Given records:
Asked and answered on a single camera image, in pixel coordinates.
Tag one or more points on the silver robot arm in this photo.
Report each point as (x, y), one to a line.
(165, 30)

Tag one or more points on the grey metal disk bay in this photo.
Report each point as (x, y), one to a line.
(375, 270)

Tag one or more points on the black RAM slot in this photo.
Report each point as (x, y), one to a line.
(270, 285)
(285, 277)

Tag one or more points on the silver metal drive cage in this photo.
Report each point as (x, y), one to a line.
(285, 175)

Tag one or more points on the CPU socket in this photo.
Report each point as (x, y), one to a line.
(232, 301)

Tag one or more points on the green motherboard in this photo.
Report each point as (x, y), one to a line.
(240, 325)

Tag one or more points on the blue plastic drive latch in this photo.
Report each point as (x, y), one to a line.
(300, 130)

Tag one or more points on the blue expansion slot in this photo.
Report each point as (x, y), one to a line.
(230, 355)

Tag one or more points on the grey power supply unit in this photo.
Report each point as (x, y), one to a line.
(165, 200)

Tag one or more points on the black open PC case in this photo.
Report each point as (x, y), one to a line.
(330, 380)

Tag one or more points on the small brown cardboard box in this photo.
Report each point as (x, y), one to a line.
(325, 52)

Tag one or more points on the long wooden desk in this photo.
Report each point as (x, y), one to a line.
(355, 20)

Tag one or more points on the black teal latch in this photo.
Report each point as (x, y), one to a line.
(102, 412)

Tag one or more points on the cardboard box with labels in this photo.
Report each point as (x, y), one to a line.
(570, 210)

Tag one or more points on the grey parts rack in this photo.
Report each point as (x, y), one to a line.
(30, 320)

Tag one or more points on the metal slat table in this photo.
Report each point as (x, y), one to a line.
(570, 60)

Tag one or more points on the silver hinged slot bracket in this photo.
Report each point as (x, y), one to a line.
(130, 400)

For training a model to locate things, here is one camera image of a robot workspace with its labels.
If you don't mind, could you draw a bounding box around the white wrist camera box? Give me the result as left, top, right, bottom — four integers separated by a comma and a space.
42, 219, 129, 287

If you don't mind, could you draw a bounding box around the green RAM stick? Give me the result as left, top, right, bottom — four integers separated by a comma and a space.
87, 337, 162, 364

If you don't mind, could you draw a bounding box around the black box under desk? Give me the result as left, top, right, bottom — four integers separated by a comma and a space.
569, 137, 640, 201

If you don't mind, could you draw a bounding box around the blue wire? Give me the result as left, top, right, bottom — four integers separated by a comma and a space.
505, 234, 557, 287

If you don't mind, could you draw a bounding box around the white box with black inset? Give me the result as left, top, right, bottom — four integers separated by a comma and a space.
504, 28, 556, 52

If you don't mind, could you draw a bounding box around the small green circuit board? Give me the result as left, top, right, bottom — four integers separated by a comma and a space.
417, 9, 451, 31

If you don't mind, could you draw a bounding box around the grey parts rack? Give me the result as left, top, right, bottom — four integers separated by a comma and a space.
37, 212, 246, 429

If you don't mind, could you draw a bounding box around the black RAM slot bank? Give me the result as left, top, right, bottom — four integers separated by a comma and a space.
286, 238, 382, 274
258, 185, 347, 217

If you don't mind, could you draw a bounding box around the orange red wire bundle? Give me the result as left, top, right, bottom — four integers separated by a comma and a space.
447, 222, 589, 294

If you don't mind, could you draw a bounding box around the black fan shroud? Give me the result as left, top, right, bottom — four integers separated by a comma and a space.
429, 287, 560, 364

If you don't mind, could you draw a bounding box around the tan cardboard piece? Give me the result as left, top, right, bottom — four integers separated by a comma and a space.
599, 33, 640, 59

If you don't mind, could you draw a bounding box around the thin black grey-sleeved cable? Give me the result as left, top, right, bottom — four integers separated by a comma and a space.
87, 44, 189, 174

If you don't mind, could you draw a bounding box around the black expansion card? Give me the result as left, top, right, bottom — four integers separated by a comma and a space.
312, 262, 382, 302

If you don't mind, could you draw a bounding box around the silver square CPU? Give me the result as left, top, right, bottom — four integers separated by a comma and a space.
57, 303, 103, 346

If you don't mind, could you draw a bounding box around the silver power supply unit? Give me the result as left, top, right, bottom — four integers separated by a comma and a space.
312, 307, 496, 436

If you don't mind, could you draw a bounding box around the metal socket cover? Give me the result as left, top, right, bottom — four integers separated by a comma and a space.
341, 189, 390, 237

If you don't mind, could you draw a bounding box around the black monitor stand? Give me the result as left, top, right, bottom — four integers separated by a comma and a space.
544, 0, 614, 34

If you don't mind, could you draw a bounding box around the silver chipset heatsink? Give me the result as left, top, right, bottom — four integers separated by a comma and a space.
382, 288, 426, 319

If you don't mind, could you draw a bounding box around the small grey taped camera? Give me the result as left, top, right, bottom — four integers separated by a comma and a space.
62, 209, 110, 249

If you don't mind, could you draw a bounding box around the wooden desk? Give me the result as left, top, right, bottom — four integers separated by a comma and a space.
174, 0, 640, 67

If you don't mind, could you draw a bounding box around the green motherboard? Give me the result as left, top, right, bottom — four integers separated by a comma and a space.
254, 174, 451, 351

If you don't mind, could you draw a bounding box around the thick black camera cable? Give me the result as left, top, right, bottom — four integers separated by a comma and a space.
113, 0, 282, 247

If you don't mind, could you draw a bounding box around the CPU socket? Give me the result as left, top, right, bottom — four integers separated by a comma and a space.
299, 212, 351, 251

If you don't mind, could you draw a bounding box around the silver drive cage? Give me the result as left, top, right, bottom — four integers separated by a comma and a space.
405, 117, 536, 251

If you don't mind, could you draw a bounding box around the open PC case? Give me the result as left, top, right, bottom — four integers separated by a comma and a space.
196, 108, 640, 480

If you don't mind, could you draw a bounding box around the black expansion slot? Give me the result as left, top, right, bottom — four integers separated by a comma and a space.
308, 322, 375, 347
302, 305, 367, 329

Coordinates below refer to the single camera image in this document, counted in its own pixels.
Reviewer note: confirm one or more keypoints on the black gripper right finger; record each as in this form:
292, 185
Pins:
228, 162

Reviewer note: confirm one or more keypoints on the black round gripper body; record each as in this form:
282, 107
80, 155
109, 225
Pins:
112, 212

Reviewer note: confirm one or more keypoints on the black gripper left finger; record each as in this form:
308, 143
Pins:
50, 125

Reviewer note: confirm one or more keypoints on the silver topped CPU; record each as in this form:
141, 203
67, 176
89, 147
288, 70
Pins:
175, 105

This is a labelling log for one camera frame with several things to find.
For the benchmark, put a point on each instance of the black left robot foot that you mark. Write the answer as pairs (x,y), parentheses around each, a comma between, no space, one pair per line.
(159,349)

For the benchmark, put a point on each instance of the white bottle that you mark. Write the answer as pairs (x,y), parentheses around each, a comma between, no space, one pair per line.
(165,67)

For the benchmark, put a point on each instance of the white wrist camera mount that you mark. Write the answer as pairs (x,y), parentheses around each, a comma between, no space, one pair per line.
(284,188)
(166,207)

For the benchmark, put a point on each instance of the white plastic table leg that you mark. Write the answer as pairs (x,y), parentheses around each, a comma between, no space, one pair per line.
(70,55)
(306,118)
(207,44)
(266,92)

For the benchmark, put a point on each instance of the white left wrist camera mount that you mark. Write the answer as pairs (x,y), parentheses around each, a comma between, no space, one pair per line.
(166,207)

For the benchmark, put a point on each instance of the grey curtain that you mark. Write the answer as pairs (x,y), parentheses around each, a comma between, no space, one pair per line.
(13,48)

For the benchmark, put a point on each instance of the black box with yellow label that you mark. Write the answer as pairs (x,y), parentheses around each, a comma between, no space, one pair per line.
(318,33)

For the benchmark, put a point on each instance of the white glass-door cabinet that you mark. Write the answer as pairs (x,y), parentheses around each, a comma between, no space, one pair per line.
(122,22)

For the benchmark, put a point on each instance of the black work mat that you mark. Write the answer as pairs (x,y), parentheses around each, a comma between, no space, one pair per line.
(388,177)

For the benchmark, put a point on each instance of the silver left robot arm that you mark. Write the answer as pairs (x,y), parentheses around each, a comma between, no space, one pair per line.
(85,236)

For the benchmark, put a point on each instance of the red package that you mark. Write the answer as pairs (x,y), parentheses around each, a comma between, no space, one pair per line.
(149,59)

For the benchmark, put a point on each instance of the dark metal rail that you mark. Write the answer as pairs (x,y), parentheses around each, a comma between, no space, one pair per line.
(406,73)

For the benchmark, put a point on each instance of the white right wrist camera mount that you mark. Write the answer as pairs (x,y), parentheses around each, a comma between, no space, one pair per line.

What you should do: Each line of the data that holds the word "latch" should be copied.

Solution:
Tag one or more points on the blue plastic drive latch in this photo.
Tag one or more points on the black teal latch in this photo.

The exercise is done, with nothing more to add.